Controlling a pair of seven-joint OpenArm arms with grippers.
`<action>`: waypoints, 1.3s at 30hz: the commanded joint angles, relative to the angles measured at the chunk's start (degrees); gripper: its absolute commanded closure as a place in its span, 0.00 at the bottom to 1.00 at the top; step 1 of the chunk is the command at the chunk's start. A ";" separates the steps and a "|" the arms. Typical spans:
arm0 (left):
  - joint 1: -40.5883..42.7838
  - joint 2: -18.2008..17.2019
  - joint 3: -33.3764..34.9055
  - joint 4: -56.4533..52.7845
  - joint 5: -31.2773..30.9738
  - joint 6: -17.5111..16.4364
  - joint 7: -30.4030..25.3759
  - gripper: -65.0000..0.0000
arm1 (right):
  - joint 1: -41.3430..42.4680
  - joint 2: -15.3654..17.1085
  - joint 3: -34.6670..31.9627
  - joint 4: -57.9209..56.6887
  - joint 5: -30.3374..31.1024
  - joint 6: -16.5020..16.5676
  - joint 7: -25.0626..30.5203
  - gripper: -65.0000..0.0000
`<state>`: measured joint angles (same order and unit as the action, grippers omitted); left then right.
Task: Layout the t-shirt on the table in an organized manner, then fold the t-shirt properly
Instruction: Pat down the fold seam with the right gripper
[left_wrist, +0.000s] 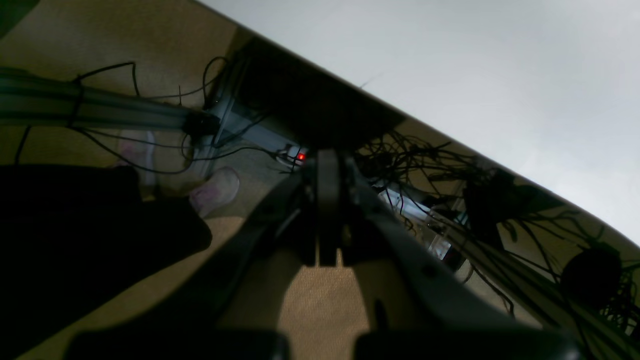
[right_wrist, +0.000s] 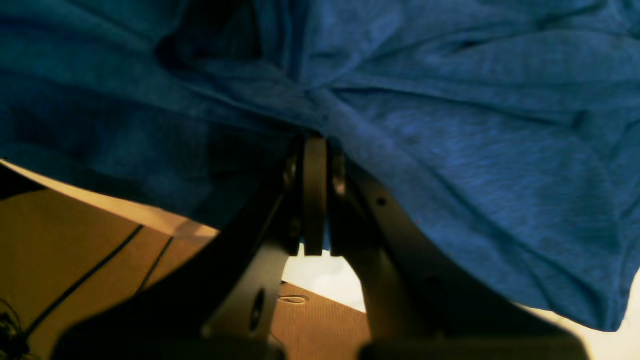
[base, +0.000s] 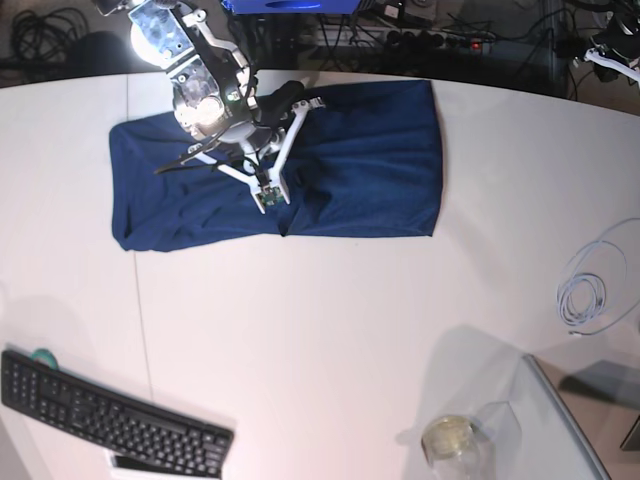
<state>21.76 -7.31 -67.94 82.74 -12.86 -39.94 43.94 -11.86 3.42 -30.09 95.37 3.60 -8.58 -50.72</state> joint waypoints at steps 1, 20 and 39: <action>0.35 -1.08 -0.41 0.91 -0.46 -0.06 -1.00 1.00 | -0.14 -0.39 -0.11 1.20 -0.04 0.10 0.65 0.96; 0.44 -1.08 -0.41 0.91 -0.46 -0.06 -0.91 1.00 | 1.79 -3.20 -0.29 6.83 0.05 0.10 0.57 0.51; 0.79 -1.08 -0.41 0.91 -0.46 -0.06 -1.00 1.00 | 6.71 -7.60 0.24 -4.96 0.05 0.10 1.88 0.91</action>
<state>22.06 -7.33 -67.94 82.74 -12.86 -39.94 43.94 -5.74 -3.77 -29.93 89.60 3.79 -8.56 -49.58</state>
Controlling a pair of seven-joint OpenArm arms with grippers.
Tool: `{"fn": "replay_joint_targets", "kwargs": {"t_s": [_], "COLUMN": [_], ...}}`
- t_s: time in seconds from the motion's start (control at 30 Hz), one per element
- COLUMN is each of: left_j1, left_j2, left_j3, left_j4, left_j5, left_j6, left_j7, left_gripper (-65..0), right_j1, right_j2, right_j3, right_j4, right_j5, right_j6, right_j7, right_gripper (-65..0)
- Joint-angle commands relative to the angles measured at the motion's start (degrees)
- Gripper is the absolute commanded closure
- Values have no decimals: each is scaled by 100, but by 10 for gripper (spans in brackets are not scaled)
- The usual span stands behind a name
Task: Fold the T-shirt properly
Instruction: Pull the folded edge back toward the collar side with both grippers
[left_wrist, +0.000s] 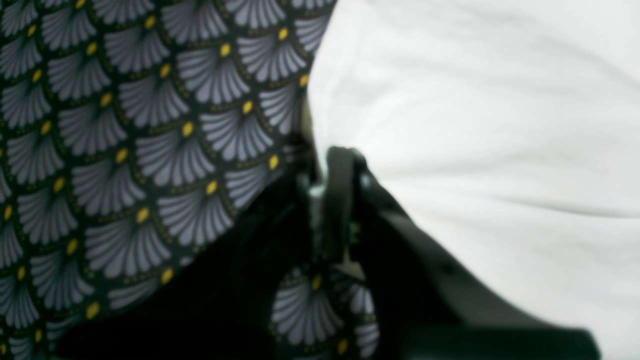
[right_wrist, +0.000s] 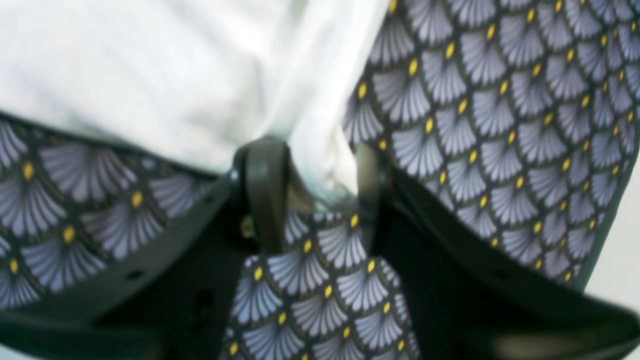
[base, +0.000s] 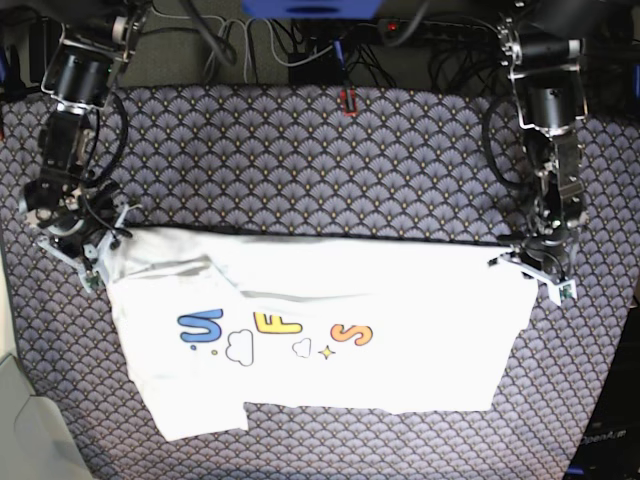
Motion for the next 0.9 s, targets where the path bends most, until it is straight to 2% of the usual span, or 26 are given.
{"fn": "replay_joint_targets", "kwargs": {"t_s": [0.0,0.1,0.27,0.4,0.53,0.7,0.87], "left_j1": [-33,-33,-33,-24,196,460,785], "left_j2": [-68,-77,-86,-94,-94,-94,-94], "left_j3": [0,9,27,9,0,0,0], "left_j4": [6,6,67,120,568,1228,1702], "left_j5": [91,82,74,65,65,65,109], "left_j6": [91,91,91,82,82,82,82], "left_j7": [206,224,250,637,786,1244,1428], "left_gripper": [-18,-18,-18,-17,-17,-17,-17], "right_j1": [138,138,112,94,68,-249,-838], "right_j2": [115,133,230,361,397,485,485], "right_j3": [15,15,-20,6,15,-12,-20], "right_j4": [56,-58,-75,-67,-58,83,839], "right_j5": [37,28,28,28,-7,19,28], "right_j6": [-5,-5,-5,-5,-5,-5,-5], "right_j7": [114,114,114,96,61,79,105], "right_gripper": [-126,-3,0,0,0,0,0]}}
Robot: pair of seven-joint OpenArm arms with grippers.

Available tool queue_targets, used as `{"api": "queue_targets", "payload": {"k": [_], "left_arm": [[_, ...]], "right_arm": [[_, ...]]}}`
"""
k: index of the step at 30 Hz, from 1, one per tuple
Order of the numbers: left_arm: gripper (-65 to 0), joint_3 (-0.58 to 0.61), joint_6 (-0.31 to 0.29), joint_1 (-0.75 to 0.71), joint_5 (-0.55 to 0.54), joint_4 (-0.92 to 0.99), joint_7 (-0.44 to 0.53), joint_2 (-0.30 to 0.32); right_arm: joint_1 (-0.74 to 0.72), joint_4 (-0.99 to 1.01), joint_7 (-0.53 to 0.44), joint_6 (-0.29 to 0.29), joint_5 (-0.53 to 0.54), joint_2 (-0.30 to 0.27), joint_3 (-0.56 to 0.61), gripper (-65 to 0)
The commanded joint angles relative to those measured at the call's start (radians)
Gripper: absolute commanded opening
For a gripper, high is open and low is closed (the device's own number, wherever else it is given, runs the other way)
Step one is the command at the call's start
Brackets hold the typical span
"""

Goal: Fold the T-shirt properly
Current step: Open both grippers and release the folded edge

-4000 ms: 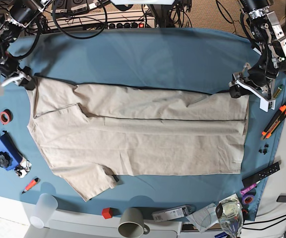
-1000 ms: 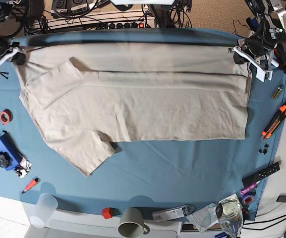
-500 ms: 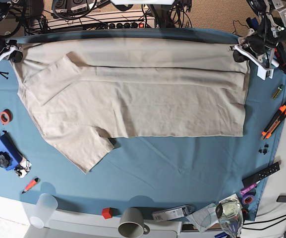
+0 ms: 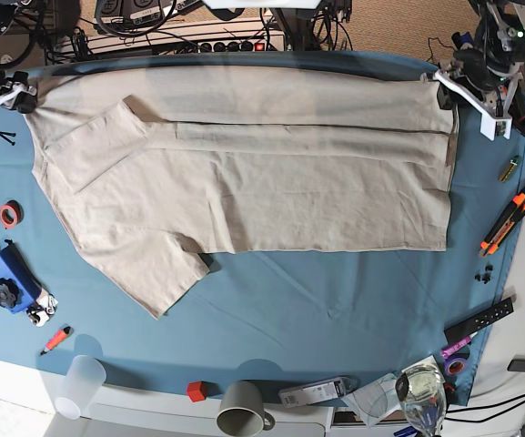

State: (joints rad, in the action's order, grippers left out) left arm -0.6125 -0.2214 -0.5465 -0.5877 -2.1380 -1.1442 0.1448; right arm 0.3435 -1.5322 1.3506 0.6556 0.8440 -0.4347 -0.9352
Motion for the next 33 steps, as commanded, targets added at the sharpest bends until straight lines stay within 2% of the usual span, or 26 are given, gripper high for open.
{"api": "queue_targets", "payload": {"k": [1,6,12,15,18,22,25,27,33], "left_arm": [[-43.9,-0.006,-0.002,-0.003,-0.008,-0.028,0.020,0.011],[-43.9,-0.006,-0.002,-0.002,-0.007,-0.035,0.039,0.011],[-43.9,-0.006,-0.002,-0.002,-0.008,-0.038,0.037,0.011],[-43.9,-0.006,-0.002,-0.003,-0.015,-0.066,0.032,0.010],[-43.9,-0.006,-0.002,-0.010,-0.015,-0.138,0.023,0.010],[-43.9,-0.006,-0.016,-0.063,-0.014,-0.218,0.066,0.007],[-43.9,-0.006,-0.023,-0.094,-0.019,-0.218,0.100,0.005],[-43.9,-0.006,-0.024,-0.094,-0.012,-0.218,0.101,0.000],[-43.9,-0.006,-0.024,-0.094,-0.011,-0.218,0.106,-0.001]], "right_arm": [[0.000,-0.014,-0.011,0.002,0.020,-0.031,-0.026,-47.4],[0.000,-0.014,-0.013,0.002,0.036,-0.034,-0.120,-47.4],[0.000,-0.015,-0.013,0.002,0.181,-0.097,-0.238,-47.4],[-0.007,-0.014,-0.016,0.003,0.252,-0.144,-0.247,-47.5],[-0.057,-0.014,-0.015,0.003,0.259,-0.175,-0.244,-47.5],[-0.146,-0.014,-0.018,0.003,0.259,-0.179,-0.239,-47.5],[-0.207,-0.014,-0.036,0.003,0.246,-0.178,-0.190,-47.5],[-0.249,-0.014,-0.080,0.003,0.191,-0.178,-0.124,-47.5],[-0.379,-0.014,-0.317,0.003,-0.059,-0.177,0.151,-47.5]]}}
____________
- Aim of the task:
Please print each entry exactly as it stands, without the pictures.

- Output of the exercise:
Controlling a pair of seven-joint OpenArm arms with grippers.
`<action>`: waypoints, 1.3s at 30hz: the commanded joint angles, relative to the angles measured at the chunk's start (degrees); gripper: its absolute commanded closure as a place in its span, 0.00 at the bottom to 1.00 at the top; step 1 of the chunk is the command at the chunk's start. A ";" separates the steps and a "|" the arms. Typical spans:
arm0 (left):
  - joint 1: -40.5883..42.7838
  - joint 2: -18.2008..17.2019
  - joint 3: -33.3764..34.9055
  - joint 4: -56.4533..52.7845
  - joint 5: -31.2773..30.9738
  - joint 6: -17.5111..16.4364
  - joint 7: -30.4030..25.3759
  - gripper: -65.0000..0.0000
arm1 (right):
  - joint 1: -41.3430..42.4680
  - joint 2: -15.3654..17.1085
  - joint 3: -34.6670..31.9627
  - joint 4: -57.9209..56.6887
  - joint 5: -30.3374..31.1024
  - joint 6: -16.5020..16.5676
  - joint 7: -25.0626..30.5203
  - gripper: -65.0000..0.0000
`<state>`: measured joint angles (same order and unit as the action, grippers omitted); left then right.
Task: Layout the t-shirt on the table in an organized manner, then fold the t-shirt properly
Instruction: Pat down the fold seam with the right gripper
[left_wrist, +0.000s] 
[right_wrist, +0.000s] 
[base, +0.000s] 
<state>21.76 -7.31 -67.94 82.74 -12.86 -39.94 43.94 -11.86 3.42 -30.09 95.37 3.60 -8.58 -50.72</state> joint waypoints at steps 1, 20 and 39: <action>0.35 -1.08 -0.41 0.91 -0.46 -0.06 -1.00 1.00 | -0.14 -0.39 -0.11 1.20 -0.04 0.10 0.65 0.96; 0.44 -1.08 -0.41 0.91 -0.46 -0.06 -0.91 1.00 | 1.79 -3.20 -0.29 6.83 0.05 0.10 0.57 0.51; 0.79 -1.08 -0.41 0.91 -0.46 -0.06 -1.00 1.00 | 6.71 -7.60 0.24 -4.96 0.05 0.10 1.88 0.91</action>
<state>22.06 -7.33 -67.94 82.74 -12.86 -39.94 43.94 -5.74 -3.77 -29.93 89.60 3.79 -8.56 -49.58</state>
Controlling a pair of seven-joint OpenArm arms with grippers.
Tool: `{"fn": "replay_joint_targets", "kwargs": {"t_s": [_], "COLUMN": [_], ...}}`
- t_s: time in seconds from the motion's start (control at 30 Hz), one per element
- COLUMN is each of: left_j1, left_j2, left_j3, left_j4, left_j5, left_j6, left_j7, left_gripper (-65..0), right_j1, right_j2, right_j3, right_j4, right_j5, right_j6, right_j7, right_gripper (-65..0)
- Joint-angle commands relative to the angles measured at the motion's start (degrees)
- Gripper is the absolute commanded closure
- Values have no decimals: each is scaled by 100, but by 10 for gripper (spans in brackets are not scaled)
- The usual span stands behind a name
Task: Fold the T-shirt properly
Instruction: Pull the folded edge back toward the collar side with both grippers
[left_wrist, +0.000s] 
[right_wrist, +0.000s] 
[base, +0.000s] 
Motion for the next 0.9 s, targets where the path bends most, until it is straight to 2% of the usual span, or 26 are given.
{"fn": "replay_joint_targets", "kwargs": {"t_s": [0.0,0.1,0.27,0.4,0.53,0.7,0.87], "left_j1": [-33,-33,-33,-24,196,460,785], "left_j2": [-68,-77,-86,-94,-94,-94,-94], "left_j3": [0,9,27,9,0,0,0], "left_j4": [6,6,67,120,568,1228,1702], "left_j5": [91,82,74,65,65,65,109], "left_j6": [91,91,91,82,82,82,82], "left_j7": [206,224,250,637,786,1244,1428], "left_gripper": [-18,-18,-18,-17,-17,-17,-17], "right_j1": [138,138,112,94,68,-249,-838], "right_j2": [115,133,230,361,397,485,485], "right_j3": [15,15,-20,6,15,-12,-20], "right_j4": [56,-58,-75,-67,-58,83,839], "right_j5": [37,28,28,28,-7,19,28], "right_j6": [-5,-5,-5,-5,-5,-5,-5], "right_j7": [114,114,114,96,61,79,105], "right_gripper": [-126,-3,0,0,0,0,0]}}
Robot: pair of seven-joint OpenArm arms with grippers.

Available tool queue_targets, used as `{"api": "queue_targets", "payload": {"k": [_], "left_arm": [[_, ...]], "right_arm": [[_, ...]]}}`
"""
k: index of the step at 30 Hz, from 1, one per tuple
Order of the numbers: left_arm: gripper (-65 to 0), joint_3 (-0.58 to 0.61), joint_6 (-0.31 to 0.29), joint_1 (-0.75 to 0.71), joint_5 (-0.55 to 0.54), joint_4 (-0.92 to 0.99), joint_7 (-0.44 to 0.53), joint_2 (-0.30 to 0.32); right_arm: joint_1 (-0.74 to 0.72), joint_4 (-0.99 to 1.01), joint_7 (-0.53 to 0.44), joint_6 (-0.29 to 0.29), joint_5 (-0.53 to 0.54), joint_2 (-0.30 to 0.27), joint_3 (-0.56 to 0.61), gripper (-65 to 0)
The commanded joint angles relative to those measured at the call's start (radians)
Gripper: absolute commanded opening
For a gripper, high is open and low is closed (the device's own number, wherever else it is given, runs the other way)
Step one is the command at the call's start
Brackets hold the typical span
"""

Goal: Fold the T-shirt properly
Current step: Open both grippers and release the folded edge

-4000 ms: 
-1000 ms: 
-500 ms: 
+0 ms: 

State: (joints rad, in the action's order, grippers left out) left arm -0.6125 -0.2214 -0.5465 -0.5877 -2.1380 -1.1442 0.1448; right arm 0.3435 -1.5322 1.3506 0.6556 0.8440 -0.4347 -0.9352
Motion for the next 33 steps, as commanded, targets added at the sharpest bends until straight lines stay within 2% of the usual span, or 26 are given, gripper high for open.
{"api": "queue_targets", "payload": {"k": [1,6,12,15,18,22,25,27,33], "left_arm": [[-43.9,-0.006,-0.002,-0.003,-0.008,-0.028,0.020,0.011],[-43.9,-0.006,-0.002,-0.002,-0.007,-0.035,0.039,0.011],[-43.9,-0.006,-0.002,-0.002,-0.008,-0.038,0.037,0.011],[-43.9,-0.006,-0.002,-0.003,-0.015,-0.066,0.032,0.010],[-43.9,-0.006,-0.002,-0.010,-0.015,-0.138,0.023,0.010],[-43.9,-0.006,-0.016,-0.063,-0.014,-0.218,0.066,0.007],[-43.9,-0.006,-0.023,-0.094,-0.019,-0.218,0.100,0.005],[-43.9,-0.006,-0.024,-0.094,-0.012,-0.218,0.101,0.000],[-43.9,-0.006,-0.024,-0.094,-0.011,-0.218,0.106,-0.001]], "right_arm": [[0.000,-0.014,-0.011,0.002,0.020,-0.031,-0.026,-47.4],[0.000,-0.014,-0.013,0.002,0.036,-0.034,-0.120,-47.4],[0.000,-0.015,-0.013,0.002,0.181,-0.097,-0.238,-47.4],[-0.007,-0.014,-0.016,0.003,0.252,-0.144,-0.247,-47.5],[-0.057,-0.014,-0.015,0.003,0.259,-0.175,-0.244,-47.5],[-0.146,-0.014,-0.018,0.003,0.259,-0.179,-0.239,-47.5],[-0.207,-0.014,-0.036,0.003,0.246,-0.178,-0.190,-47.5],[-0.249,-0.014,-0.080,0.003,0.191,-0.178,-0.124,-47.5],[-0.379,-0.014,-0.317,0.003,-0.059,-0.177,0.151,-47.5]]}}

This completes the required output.